MrsGuyOfGisbo · 24/04/2016 19:54

Agree about encouraging him!
Lucky to have a dad that want so spend time with him.
I see many in school that have never even known their fathers Sad
I used to get irritated when my DC were small that DH did wildly unsuitable things with them ( taking them to supermarket to choose their own dinner/staying up late/playing with an airgun etc) but now so glad they had that non-mom stuff as well.

Papergirl1968 · 24/04/2016 19:54

I wouldn't be happy about letting him go, no, unless you can be reasonably confident his dad can step up to the plate. There are dangers abroad that there aren't at home - eg pools and balconies - and while no parent can watch a child constantly, it doesn't sound like Dh puts much effort in with his son. To ignore him for three to four hours a night while he messes about on the phone, even on holiday, and then shouting at him for getting up to mischief, is appalling. Sounds like he needs to grow up.

LogicalThinking · 24/04/2016 19:56

He needs to parent HIS way, not your way. His way is different to you, but that does not make it wrong.
You should encourage them to go. It will be a good opportunity for them to spend quality time together.

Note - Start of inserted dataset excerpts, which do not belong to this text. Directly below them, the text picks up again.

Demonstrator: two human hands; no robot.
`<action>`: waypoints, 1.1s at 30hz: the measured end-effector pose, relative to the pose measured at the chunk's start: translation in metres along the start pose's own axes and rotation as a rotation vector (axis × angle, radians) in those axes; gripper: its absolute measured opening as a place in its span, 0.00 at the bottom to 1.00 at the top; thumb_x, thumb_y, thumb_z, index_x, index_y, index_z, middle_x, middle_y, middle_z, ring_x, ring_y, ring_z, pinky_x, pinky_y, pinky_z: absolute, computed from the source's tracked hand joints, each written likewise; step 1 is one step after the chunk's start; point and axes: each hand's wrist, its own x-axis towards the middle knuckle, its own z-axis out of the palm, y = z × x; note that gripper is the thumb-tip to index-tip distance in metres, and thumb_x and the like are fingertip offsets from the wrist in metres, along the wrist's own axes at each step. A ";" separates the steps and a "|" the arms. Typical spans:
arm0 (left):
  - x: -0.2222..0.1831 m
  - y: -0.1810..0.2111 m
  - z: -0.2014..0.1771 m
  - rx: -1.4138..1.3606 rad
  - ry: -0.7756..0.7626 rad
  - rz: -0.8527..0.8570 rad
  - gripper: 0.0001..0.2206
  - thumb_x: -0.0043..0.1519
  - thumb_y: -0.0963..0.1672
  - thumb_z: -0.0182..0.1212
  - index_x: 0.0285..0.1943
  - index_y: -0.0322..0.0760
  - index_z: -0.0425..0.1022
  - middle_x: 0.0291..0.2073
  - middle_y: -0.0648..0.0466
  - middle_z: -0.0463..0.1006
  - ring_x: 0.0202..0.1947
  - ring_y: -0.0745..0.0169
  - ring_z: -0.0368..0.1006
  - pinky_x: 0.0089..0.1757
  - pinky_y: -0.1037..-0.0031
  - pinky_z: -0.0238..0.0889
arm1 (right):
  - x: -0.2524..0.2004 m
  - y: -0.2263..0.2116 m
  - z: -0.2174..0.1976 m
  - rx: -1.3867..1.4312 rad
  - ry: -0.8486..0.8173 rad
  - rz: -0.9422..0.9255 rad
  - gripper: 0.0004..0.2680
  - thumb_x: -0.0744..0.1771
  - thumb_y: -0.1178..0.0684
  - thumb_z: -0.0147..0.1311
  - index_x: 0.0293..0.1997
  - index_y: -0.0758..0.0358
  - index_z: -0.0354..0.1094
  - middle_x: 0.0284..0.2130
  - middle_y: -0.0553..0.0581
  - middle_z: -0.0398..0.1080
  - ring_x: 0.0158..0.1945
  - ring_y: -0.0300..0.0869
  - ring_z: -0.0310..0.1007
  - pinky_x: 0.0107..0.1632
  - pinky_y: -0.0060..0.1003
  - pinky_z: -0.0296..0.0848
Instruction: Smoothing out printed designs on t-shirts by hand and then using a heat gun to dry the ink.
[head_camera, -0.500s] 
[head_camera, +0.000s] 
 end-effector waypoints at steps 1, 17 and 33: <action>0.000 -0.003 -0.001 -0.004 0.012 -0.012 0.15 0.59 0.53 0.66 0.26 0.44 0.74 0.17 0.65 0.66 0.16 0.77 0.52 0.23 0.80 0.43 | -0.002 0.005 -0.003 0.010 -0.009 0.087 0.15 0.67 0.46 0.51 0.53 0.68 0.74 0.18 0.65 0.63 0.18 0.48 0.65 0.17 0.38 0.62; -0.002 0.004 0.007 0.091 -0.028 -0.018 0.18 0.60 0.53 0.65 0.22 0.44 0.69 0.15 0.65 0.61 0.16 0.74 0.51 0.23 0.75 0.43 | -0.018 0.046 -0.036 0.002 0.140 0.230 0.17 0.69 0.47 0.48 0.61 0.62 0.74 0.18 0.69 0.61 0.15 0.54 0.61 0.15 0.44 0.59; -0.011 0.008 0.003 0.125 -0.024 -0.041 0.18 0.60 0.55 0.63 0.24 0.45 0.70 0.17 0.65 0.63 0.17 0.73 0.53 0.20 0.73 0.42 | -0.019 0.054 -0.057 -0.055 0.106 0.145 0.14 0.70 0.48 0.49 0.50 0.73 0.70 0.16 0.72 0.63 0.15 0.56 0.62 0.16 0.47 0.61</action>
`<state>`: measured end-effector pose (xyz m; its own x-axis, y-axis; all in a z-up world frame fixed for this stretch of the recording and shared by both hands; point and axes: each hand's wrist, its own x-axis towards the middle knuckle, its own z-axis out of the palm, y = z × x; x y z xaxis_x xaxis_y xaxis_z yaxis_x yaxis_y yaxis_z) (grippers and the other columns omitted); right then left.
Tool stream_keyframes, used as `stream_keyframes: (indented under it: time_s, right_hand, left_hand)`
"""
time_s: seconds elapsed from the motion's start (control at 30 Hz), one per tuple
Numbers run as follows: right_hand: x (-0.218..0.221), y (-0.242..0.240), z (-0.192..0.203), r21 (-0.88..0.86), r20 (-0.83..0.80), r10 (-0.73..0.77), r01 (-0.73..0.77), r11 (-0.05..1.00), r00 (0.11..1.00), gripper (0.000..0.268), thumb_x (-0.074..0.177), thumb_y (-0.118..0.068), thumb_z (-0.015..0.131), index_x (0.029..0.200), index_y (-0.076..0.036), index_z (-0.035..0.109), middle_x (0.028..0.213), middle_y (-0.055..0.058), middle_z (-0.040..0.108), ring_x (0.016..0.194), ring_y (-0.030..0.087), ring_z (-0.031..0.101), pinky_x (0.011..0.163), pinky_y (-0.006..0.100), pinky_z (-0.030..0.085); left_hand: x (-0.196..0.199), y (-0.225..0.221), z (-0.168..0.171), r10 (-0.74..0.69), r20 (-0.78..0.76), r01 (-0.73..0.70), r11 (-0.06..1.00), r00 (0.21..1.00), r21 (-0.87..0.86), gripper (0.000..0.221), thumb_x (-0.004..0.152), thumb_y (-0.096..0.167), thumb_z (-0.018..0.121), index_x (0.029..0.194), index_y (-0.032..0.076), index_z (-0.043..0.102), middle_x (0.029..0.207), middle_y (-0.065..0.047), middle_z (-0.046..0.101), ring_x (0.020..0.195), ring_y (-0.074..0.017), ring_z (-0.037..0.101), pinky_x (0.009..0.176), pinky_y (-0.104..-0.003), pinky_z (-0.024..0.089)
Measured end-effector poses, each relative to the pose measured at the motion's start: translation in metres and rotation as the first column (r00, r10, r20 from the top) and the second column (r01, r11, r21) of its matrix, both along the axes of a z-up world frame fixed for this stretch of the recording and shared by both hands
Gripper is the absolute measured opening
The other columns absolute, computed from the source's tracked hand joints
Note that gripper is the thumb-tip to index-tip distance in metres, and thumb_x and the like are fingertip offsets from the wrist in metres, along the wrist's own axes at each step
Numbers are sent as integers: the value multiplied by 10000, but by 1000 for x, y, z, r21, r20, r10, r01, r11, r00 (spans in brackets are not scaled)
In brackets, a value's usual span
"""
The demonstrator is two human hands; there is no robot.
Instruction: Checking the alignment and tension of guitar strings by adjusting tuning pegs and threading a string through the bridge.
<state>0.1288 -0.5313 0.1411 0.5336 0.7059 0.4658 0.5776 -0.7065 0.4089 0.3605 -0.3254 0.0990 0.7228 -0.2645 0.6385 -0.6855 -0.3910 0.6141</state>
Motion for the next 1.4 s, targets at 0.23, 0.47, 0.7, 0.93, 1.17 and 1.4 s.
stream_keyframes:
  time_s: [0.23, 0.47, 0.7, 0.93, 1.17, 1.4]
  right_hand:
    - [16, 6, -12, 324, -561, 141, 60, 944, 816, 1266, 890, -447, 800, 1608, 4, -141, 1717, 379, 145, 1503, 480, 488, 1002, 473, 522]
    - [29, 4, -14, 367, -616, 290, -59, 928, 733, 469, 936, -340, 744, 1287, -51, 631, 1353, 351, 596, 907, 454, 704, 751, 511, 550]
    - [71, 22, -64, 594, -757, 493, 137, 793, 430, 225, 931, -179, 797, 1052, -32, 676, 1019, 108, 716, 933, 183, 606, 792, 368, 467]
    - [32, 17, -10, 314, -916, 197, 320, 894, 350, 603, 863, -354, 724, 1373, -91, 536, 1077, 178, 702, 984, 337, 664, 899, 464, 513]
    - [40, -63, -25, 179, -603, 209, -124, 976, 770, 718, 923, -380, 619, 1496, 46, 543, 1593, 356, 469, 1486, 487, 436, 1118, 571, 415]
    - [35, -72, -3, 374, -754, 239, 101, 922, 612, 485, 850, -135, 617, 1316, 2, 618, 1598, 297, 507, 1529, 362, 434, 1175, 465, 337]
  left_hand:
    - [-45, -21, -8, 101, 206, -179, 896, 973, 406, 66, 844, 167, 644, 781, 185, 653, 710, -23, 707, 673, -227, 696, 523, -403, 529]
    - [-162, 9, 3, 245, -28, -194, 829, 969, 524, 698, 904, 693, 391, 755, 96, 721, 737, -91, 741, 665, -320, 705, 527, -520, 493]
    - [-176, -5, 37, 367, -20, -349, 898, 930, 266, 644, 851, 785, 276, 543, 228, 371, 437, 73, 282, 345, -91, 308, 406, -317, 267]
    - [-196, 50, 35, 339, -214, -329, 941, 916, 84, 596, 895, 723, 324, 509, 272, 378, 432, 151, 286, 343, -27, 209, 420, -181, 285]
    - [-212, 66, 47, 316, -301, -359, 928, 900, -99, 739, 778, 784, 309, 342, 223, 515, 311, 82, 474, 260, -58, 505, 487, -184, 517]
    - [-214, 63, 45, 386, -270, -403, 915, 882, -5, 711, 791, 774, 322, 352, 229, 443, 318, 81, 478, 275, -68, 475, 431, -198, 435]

thecatfromjapan · 24/04/2016 19:56

annandale It was grim. Sad I had to take a deep breath and remind myself that each and every one of us messes up sometimes - and usually the consequences are negligible, however, sometimes you can just be very, very unlucky. I have my moments too, and (by and large) luck's been on my side. Oddly enough, on that particular occasion, it was a holiday and I was there.

Having said all of the above, I have let dh take the children on holiday alone, before and since. And it's been (by and large) OK.

I have only posted all this information because I do know what it is like to have a partner who is not necessarily negligent but can be a bit less than optimal on occasions. But then, I guess, we all can, from time to time.

MinesAPintOfTea · 24/04/2016 19:59

What do you do for weddings? Big family occasions? Flights at odd times? DS has a routine, but it is there to benefit us, not enslave us. And having to cope alone with changing the routine will be good for both of them.

Lalalili · 24/04/2016 20:03

The meal and routine thing wouldn't bother me. The distracted unparenting whilst on the phone would definitely bother me with a three year old. Especially on holiday, possibly around pools, so YANBU there. Three-four hours a day of poor or no supervision is definitely not good enough. I think that it would be reasonable to request that he leaves his phone behind if you truly believe that he would continue this behaviour on holiday.

DerelictMyBalls · 24/04/2016 20:05

I say let him go. He will manage and DS will be fine. He may well learn a few things.

CraziestOfCatLadies · 24/04/2016 20:05

From what the OP says though I doubt her DH has ever had to spend three to four hours solely parenting his child, so he probably does feel he can use his phone because somebody else is there keeping an eye on things. As an adult, you would expect him to be aware of the fact the child is his sole responsibly on holiday and to leave the phone alone.